INSTRUCTIONS TO FOLLOW ->
In the records below, find every line that contains "picture" and list it.

(EXTRACTED MATERIAL Opens)

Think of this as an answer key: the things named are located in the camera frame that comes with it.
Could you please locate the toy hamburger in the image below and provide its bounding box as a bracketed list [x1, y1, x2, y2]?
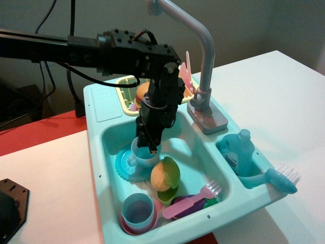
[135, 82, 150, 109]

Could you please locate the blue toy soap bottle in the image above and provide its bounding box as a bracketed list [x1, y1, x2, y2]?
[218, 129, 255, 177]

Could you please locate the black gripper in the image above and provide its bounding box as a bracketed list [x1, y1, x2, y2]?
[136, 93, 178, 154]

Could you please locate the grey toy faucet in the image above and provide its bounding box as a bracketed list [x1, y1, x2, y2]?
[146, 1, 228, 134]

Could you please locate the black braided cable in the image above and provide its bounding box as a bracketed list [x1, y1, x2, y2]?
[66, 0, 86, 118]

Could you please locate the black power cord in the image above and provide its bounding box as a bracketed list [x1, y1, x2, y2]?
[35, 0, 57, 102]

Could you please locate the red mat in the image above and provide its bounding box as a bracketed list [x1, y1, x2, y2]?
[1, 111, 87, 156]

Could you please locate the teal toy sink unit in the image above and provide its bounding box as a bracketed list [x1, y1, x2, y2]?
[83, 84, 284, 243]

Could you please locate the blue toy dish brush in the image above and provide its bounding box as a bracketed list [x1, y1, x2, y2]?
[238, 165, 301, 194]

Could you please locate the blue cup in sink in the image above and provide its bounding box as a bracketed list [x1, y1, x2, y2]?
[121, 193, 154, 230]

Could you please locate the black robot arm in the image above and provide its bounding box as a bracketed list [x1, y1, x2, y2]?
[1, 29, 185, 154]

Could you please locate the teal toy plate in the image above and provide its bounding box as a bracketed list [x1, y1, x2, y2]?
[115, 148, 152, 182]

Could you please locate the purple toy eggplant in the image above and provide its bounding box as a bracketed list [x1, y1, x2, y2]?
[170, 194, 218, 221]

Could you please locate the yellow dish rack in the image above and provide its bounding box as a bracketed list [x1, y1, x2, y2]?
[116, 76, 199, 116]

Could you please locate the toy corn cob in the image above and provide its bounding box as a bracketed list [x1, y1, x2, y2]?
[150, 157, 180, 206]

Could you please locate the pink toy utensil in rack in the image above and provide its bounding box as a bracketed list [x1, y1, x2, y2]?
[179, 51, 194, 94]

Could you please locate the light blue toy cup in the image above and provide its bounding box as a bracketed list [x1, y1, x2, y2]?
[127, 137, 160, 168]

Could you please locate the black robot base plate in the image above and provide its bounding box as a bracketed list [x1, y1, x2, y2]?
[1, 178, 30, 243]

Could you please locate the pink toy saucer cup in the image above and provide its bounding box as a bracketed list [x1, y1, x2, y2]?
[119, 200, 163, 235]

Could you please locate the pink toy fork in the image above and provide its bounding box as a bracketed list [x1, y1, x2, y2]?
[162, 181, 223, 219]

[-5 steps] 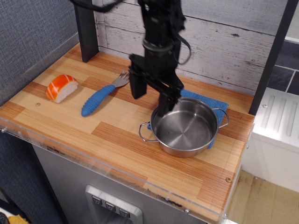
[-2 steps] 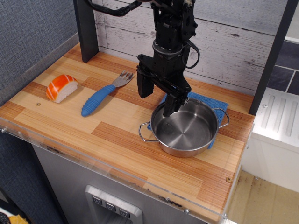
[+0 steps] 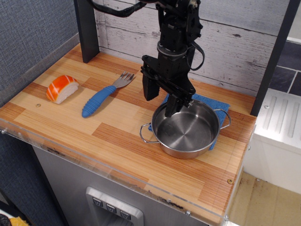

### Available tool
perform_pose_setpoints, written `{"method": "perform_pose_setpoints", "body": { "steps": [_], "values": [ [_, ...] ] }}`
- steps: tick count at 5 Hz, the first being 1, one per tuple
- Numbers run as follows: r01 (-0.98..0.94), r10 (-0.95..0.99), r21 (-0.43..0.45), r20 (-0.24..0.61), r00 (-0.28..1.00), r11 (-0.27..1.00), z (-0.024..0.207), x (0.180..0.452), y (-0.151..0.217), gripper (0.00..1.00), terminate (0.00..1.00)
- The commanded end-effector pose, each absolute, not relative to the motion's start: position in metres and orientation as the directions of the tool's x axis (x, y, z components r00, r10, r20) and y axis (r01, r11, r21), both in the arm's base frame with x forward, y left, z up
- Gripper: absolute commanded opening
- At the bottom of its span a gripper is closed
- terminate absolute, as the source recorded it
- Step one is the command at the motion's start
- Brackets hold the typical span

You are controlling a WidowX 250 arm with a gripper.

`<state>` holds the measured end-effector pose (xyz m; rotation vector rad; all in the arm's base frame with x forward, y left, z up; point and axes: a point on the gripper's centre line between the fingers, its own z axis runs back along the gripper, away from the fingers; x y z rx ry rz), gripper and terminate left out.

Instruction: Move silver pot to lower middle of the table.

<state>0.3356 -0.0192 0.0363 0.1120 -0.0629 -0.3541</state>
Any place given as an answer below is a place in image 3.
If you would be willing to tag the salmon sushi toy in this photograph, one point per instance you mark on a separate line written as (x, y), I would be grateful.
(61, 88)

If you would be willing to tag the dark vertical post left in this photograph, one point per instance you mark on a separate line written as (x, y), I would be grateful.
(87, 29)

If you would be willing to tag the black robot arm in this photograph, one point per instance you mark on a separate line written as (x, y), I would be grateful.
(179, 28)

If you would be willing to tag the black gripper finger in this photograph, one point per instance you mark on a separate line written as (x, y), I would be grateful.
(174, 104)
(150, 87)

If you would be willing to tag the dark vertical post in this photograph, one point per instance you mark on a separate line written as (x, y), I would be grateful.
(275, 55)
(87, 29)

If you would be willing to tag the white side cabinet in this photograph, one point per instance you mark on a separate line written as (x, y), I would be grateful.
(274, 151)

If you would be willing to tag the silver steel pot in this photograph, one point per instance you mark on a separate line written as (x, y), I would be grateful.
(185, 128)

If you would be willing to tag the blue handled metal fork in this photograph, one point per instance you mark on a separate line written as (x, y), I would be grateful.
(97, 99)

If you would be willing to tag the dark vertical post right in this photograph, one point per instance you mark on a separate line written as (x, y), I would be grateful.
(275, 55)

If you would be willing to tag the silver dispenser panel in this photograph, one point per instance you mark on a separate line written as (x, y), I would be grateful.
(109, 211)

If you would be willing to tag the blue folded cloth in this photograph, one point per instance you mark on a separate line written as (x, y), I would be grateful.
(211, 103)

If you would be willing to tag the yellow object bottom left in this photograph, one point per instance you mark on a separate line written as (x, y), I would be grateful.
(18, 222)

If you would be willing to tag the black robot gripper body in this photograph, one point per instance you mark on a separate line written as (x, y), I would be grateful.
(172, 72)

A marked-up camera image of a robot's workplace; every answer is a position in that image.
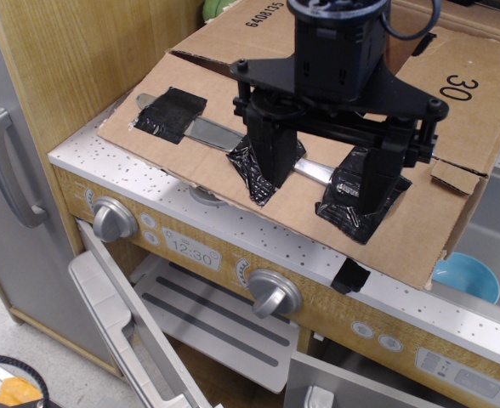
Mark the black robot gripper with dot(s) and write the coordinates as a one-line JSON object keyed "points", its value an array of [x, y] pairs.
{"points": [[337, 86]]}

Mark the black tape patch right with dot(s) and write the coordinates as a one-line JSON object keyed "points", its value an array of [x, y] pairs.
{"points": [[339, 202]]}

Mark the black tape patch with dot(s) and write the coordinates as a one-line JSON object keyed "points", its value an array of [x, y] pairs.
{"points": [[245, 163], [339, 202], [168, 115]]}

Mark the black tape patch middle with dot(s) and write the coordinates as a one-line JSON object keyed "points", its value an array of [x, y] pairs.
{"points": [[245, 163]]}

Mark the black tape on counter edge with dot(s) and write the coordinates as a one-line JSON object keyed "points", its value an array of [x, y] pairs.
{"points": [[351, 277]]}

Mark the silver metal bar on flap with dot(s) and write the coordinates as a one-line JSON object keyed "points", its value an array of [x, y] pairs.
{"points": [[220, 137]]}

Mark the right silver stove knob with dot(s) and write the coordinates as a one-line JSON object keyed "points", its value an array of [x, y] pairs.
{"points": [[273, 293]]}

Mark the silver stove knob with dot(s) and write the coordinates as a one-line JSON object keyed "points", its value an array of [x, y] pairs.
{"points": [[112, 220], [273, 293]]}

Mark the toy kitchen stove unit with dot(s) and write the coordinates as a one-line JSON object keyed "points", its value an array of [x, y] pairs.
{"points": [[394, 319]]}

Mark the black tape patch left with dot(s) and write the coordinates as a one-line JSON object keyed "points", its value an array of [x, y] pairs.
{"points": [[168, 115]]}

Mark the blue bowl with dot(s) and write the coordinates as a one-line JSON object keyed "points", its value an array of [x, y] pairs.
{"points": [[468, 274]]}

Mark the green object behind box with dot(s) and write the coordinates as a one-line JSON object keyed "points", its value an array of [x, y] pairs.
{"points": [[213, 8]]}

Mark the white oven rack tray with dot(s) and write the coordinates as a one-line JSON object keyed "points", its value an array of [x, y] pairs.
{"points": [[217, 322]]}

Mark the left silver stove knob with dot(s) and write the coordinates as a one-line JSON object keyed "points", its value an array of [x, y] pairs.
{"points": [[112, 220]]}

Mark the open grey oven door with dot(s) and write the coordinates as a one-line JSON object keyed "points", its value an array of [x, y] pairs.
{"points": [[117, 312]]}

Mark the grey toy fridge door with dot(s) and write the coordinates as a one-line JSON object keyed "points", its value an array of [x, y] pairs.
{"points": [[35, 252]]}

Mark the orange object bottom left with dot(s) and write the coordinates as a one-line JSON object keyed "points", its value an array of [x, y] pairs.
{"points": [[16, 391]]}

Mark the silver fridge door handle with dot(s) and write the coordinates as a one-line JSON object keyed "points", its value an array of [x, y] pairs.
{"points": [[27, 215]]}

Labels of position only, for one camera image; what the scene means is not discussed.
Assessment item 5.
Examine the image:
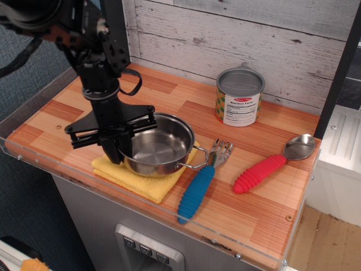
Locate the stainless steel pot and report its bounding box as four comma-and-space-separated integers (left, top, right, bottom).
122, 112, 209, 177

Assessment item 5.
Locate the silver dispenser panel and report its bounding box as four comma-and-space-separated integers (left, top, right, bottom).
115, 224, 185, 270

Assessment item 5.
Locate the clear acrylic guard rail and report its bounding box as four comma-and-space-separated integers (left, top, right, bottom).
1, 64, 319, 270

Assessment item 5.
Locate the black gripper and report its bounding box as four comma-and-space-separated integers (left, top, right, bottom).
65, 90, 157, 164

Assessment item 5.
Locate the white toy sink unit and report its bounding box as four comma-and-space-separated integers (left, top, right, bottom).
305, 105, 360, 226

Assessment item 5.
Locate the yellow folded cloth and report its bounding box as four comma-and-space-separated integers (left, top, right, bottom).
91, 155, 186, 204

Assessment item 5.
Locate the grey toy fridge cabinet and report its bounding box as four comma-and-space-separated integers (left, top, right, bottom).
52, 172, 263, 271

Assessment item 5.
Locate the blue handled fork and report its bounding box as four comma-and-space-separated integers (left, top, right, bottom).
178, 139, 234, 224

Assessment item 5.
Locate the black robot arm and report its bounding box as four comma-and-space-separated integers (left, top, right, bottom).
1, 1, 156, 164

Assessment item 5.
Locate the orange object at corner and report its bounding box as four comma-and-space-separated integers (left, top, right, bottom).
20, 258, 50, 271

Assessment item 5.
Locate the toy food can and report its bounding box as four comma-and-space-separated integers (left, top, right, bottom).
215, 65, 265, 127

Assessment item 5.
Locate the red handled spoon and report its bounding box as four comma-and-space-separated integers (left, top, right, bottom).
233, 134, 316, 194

(EXTRACTED MATERIAL Closes)
(EXTRACTED MATERIAL Opens)

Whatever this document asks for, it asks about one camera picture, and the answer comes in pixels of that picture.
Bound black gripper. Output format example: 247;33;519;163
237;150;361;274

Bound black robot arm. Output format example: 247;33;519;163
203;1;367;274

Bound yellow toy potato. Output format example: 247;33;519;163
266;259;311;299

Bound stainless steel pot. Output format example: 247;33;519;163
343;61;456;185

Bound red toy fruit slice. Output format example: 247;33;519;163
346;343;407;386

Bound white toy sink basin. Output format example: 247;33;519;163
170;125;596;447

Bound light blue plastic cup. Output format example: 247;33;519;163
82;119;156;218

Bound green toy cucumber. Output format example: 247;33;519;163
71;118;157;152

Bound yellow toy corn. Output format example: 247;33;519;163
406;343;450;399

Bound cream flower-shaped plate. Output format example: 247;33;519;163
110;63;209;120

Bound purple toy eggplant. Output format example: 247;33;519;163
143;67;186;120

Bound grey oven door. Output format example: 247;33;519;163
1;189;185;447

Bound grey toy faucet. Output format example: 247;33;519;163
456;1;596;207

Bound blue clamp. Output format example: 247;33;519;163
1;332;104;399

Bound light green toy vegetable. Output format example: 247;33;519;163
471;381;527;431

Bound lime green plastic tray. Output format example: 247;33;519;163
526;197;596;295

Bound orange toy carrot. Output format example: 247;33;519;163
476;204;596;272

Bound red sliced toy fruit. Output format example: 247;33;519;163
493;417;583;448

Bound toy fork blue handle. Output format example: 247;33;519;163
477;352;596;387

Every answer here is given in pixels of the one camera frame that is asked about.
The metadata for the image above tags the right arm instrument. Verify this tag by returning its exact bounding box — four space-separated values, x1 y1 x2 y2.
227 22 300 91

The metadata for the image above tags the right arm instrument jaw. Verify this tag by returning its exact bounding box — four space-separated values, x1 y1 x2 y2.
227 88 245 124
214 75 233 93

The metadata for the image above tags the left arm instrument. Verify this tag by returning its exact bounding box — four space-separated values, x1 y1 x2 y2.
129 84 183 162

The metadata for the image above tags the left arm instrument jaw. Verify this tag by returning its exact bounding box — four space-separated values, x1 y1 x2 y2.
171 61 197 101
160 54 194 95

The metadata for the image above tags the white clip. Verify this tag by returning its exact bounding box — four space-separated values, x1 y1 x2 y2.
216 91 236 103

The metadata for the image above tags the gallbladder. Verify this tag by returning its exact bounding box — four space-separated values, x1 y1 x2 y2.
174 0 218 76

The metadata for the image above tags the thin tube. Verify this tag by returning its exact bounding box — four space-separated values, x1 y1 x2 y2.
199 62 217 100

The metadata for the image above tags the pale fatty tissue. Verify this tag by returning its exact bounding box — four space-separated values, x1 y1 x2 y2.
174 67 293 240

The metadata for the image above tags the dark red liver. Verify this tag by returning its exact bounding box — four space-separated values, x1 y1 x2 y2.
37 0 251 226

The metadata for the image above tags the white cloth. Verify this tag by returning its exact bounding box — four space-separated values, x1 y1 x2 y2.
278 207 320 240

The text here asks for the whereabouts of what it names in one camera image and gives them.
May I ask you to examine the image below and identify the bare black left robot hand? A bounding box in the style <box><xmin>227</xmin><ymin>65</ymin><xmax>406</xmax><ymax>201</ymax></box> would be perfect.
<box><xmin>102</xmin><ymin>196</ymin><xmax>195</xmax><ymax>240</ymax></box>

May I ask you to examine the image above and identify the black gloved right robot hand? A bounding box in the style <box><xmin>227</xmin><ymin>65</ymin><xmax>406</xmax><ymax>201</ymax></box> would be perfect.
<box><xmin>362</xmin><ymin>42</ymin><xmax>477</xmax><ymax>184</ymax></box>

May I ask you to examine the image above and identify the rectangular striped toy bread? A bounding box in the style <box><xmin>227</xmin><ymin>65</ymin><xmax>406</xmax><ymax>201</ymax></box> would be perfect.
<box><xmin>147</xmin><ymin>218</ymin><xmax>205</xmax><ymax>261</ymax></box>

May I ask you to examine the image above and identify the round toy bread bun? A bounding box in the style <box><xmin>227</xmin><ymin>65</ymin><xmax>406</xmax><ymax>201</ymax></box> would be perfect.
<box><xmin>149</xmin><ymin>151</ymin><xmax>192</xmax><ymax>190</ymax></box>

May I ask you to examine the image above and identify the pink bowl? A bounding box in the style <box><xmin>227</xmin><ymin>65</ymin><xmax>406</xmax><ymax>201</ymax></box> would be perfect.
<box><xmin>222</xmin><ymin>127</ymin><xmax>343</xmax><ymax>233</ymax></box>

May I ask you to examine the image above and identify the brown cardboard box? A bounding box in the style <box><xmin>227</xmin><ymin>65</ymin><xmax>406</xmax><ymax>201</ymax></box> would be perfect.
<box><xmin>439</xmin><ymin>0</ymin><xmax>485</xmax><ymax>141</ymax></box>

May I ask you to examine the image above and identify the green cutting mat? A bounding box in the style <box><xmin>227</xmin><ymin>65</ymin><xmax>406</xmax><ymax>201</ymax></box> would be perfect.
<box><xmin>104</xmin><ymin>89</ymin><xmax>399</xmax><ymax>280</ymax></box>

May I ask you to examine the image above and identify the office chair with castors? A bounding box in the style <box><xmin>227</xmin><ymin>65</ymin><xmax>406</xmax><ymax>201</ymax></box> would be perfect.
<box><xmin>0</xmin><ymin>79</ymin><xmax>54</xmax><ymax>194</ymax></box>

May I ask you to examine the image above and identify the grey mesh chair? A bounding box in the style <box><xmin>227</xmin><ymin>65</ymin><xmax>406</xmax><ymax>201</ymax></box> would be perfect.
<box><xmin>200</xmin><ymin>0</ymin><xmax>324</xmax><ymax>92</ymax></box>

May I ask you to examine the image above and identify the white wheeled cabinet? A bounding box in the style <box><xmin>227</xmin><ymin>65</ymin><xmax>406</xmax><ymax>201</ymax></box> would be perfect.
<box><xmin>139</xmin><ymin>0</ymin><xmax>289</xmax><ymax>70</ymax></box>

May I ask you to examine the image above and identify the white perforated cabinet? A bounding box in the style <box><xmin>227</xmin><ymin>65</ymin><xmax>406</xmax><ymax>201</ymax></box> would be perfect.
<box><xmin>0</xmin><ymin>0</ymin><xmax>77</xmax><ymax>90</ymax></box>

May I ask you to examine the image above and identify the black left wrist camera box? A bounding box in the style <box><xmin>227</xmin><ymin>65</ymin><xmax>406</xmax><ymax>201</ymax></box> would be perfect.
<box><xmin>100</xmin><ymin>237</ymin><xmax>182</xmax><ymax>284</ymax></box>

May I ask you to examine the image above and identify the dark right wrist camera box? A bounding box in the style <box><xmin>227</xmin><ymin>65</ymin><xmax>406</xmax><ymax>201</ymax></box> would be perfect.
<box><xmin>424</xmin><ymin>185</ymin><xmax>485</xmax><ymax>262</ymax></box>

(EXTRACTED MATERIAL Closes)
(EXTRACTED MATERIAL Opens)

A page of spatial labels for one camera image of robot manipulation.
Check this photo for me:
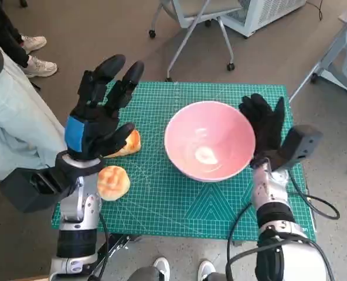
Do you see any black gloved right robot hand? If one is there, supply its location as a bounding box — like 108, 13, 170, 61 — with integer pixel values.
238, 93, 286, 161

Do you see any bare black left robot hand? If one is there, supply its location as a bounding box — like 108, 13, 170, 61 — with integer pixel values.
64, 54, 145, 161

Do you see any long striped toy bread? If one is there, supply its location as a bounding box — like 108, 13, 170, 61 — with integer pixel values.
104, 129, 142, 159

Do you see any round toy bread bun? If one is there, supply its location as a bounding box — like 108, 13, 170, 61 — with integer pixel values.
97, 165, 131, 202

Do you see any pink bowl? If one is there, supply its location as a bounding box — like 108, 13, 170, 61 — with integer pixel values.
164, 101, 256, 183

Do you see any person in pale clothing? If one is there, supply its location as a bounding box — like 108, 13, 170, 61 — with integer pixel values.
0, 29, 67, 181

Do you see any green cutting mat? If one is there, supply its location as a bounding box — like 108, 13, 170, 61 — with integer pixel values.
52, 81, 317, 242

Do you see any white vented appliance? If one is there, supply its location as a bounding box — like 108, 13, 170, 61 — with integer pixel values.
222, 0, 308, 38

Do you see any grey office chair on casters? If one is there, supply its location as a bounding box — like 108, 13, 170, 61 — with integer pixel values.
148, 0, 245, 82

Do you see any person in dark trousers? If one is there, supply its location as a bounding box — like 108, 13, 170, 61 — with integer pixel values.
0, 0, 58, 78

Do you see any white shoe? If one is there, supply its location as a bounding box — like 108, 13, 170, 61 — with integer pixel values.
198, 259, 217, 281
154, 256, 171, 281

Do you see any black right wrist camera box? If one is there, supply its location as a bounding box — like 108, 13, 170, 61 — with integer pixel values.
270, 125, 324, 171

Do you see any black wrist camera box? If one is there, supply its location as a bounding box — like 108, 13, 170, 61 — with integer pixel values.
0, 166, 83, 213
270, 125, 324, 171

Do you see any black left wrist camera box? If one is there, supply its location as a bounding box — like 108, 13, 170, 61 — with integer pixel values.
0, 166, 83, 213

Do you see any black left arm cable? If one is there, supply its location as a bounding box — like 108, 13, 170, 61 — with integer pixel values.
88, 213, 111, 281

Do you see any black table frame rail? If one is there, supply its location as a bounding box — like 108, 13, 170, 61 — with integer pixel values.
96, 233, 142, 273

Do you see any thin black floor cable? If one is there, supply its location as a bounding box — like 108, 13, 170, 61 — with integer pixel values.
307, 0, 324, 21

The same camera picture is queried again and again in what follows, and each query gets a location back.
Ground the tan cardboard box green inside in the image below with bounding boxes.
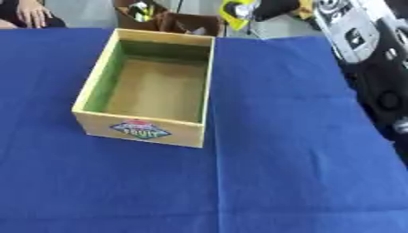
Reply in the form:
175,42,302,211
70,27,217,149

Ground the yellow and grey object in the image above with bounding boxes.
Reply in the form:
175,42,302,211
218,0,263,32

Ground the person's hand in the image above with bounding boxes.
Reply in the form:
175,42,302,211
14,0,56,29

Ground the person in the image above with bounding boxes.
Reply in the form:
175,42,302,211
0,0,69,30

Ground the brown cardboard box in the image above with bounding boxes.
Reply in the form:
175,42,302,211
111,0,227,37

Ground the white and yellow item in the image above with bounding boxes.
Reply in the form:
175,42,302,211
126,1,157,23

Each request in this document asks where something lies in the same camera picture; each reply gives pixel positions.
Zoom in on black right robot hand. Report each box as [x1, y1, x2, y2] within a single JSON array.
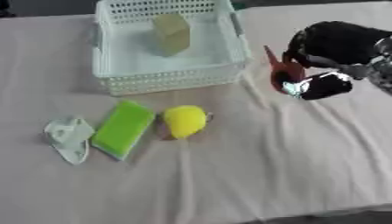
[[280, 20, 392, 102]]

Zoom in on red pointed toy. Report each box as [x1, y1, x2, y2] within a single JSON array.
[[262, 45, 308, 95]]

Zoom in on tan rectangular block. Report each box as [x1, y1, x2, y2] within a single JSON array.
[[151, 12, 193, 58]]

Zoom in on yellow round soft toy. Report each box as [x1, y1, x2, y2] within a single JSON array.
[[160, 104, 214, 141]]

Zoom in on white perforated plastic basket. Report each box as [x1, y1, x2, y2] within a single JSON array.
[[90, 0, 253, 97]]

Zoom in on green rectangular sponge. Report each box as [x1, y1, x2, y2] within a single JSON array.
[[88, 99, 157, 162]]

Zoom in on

(EXTRACTED MATERIAL Closes)

RESPONSE BELOW ->
Whatever this document asks for, it asks about one camera picture, and the answer comes in pixels of that picture.
The same camera picture is queried again and again in what follows, and each query gets a location back.
Each request in this document asks where something lies in the same camera picture; each reply gives pixel positions.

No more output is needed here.